▶ _WHAT YOU HAVE TO DO_:
From the entries below, return exactly the lines beginning at the one that contains "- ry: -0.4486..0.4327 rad" and ending at the one that contains "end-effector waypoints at", both of them included, and only those lines.

*** EXTRACTED MATERIAL ***

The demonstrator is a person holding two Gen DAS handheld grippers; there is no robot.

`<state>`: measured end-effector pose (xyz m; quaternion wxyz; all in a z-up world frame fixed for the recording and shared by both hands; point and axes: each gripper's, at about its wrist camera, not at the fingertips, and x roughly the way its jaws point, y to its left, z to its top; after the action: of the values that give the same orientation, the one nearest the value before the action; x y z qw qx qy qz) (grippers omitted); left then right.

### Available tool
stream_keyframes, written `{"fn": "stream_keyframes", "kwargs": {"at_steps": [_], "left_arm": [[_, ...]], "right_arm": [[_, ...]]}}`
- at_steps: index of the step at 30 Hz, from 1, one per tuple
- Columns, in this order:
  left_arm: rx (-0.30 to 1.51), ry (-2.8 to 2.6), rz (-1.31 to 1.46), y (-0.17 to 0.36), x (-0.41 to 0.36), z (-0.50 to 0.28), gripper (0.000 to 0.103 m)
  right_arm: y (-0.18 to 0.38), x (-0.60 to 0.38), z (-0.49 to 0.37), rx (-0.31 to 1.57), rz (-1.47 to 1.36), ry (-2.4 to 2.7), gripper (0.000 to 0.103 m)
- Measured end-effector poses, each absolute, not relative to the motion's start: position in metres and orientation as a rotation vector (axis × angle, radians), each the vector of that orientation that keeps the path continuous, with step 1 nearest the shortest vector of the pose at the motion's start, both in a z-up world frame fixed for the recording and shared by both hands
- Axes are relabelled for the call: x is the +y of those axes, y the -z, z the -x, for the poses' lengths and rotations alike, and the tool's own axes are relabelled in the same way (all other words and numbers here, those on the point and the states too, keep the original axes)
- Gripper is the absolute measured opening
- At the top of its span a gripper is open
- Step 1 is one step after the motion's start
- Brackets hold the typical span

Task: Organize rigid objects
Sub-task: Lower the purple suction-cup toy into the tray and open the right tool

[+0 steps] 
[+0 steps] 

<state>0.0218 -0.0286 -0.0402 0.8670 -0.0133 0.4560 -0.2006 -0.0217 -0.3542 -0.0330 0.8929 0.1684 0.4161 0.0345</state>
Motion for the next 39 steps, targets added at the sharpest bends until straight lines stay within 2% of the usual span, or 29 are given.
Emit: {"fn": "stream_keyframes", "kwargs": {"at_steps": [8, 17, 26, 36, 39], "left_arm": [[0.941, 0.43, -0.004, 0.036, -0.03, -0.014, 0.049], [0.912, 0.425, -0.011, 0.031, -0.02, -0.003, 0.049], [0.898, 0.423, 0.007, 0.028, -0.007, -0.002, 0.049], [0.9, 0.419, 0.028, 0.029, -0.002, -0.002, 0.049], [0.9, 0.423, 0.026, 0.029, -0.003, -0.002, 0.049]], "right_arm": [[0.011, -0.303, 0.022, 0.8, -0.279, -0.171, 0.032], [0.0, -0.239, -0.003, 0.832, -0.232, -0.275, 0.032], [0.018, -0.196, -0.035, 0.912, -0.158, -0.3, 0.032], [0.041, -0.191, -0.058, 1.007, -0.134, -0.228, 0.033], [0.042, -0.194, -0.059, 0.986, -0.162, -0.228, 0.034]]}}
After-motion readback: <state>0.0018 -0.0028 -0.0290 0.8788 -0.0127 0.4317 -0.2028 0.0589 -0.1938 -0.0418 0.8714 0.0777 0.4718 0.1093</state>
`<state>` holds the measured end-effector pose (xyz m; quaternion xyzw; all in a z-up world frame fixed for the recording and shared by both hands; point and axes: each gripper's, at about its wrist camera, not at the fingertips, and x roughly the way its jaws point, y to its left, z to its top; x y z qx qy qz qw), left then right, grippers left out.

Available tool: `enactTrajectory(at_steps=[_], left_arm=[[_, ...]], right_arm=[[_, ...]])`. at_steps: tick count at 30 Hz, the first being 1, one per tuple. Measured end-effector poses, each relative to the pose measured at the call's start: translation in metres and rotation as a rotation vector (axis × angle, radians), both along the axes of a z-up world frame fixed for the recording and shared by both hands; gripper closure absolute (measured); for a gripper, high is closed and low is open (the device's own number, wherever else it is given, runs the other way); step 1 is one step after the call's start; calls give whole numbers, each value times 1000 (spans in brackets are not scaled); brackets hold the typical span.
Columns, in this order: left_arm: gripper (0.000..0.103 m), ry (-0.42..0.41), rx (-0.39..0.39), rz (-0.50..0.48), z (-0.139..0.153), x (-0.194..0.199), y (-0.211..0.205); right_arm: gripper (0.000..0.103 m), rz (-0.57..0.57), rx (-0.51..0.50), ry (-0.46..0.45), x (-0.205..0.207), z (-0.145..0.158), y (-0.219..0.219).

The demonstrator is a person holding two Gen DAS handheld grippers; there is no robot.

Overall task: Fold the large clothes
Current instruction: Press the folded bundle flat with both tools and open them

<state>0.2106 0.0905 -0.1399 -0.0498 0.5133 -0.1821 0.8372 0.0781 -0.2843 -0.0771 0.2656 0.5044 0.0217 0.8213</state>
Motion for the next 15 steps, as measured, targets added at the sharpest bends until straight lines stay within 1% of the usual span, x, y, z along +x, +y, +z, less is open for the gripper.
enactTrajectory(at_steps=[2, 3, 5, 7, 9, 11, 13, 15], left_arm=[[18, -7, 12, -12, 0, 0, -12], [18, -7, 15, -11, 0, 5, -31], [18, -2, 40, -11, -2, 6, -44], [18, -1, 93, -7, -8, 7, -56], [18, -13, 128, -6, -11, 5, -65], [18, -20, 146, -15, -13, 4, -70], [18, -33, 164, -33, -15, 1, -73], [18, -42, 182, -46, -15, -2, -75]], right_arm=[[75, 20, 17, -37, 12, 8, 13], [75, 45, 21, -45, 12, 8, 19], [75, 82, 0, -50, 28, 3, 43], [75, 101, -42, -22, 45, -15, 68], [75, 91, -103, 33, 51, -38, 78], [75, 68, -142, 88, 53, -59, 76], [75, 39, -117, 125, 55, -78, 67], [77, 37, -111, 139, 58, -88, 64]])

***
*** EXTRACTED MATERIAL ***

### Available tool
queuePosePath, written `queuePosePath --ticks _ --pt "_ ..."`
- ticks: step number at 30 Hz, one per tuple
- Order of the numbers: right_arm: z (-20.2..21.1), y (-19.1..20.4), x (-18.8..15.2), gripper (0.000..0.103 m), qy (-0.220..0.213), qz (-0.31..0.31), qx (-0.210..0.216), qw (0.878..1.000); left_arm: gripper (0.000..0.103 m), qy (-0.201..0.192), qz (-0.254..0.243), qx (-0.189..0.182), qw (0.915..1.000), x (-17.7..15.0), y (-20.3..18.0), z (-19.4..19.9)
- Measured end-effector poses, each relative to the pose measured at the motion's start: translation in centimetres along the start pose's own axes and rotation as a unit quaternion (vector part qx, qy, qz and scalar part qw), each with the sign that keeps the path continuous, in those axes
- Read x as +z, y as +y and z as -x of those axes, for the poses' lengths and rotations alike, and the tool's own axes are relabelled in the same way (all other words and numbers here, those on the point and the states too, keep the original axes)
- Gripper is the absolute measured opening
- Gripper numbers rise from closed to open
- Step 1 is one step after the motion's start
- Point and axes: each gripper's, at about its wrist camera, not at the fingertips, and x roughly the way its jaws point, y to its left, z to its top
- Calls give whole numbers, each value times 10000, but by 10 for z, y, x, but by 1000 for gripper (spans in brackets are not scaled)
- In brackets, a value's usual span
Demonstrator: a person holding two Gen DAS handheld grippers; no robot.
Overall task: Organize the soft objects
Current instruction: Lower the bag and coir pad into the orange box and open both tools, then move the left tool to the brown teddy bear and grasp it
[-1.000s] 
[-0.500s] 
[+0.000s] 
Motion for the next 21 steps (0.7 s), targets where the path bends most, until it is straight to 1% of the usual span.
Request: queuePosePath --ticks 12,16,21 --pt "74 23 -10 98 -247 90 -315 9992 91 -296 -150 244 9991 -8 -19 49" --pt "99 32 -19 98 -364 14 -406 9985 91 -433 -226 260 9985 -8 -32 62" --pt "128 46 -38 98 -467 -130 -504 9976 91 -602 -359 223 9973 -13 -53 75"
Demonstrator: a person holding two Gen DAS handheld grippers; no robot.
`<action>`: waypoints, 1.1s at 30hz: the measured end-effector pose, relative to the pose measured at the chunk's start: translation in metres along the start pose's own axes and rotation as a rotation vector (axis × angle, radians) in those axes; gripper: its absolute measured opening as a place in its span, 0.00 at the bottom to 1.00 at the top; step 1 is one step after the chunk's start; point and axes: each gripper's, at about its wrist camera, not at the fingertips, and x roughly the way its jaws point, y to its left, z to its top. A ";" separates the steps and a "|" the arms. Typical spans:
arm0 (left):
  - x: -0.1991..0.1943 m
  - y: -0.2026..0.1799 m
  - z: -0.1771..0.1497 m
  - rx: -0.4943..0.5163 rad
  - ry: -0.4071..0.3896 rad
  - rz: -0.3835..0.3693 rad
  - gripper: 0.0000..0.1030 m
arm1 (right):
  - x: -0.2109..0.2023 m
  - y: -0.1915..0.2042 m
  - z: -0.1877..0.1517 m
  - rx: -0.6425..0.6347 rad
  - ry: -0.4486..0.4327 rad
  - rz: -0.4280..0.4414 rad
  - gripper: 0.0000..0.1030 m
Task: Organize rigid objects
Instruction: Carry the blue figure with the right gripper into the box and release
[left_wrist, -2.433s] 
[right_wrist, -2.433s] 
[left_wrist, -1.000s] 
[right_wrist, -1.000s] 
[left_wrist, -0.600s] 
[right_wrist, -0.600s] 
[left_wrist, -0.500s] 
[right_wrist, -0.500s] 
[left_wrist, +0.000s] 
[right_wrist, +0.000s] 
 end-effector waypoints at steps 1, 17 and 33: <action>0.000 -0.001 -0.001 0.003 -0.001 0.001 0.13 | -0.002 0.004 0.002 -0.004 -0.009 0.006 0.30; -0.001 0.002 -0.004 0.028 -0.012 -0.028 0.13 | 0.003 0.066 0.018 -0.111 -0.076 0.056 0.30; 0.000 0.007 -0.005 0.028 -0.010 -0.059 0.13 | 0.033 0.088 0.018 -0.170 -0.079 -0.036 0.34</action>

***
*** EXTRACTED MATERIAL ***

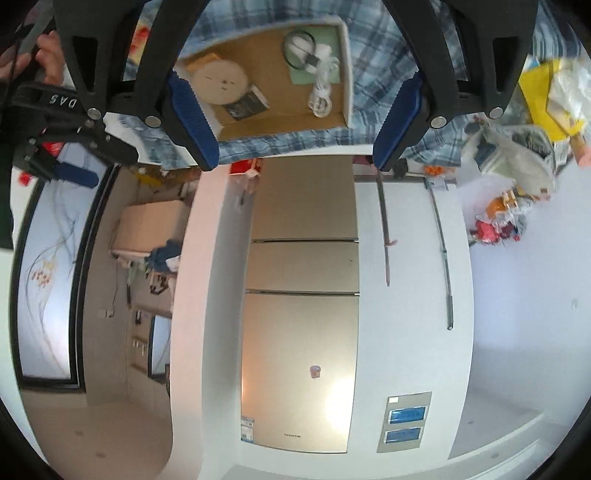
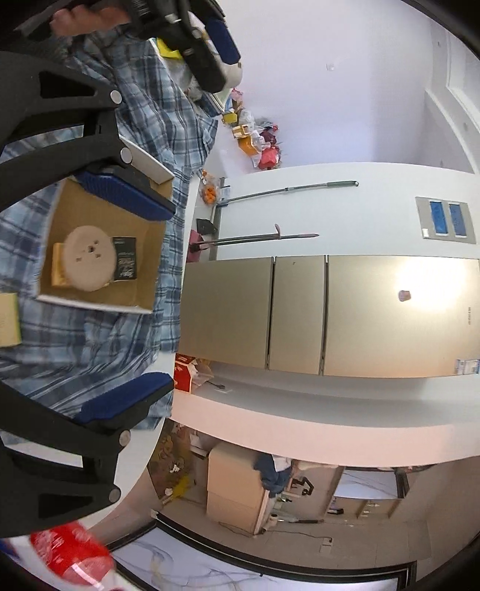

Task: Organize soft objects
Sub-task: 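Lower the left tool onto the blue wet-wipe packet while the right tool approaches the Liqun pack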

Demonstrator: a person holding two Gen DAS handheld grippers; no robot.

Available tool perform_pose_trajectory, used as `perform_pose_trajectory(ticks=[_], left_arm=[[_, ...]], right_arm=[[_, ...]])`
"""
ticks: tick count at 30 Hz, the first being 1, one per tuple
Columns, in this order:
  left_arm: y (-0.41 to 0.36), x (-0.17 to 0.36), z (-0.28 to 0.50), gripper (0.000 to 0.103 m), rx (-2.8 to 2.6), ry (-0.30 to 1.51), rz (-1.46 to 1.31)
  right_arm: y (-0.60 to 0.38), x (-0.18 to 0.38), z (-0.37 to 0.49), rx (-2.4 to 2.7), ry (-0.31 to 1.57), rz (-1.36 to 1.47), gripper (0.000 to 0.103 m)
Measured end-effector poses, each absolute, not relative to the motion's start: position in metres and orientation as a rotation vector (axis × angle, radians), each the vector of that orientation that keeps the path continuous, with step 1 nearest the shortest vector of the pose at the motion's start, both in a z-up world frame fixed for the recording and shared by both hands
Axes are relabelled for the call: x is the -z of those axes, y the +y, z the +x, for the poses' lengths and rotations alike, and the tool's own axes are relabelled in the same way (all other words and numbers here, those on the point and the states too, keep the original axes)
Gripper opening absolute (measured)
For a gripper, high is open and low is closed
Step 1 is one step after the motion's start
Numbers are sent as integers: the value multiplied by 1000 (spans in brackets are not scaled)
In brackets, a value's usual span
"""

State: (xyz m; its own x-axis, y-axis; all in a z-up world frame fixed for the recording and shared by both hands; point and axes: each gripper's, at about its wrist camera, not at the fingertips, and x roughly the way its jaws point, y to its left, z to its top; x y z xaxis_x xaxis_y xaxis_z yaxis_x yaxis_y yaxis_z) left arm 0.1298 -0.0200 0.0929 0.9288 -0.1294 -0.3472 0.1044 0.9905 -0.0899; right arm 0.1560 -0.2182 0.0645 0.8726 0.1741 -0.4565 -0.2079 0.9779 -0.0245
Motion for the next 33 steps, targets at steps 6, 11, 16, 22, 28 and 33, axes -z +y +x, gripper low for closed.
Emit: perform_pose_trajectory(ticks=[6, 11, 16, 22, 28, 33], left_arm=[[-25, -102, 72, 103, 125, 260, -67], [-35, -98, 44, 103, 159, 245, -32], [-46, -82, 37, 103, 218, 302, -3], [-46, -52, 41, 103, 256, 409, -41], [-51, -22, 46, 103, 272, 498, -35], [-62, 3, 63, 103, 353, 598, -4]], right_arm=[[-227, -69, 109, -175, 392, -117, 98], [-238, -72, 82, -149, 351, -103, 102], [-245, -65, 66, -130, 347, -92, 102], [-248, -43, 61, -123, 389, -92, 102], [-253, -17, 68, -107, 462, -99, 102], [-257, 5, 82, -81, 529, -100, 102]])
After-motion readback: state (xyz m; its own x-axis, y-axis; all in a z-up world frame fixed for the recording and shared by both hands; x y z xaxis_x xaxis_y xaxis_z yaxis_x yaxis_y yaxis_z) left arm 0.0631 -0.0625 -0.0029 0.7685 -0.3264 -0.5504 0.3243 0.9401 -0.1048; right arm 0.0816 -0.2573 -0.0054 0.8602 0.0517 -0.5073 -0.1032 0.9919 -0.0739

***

▶ _THE ANSWER_:
  - ry: -0.4486..0.4327 rad
  - rz: -0.4280..0.4414 rad
  - gripper: 0.0000..0.1030 m
Task: Organize rigid objects
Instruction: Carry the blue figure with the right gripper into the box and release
[left_wrist, -2.433s] 
[right_wrist, -2.433s] 
[left_wrist, -1.000s] 
[right_wrist, -1.000s] 
[left_wrist, -0.600s] 
[right_wrist, -0.600s] 
[left_wrist, -0.500s] 
[right_wrist, -0.500s] 
[left_wrist, +0.000s] 
[right_wrist, +0.000s] 
 end-effector waypoints at steps 1, 17 and 33: <action>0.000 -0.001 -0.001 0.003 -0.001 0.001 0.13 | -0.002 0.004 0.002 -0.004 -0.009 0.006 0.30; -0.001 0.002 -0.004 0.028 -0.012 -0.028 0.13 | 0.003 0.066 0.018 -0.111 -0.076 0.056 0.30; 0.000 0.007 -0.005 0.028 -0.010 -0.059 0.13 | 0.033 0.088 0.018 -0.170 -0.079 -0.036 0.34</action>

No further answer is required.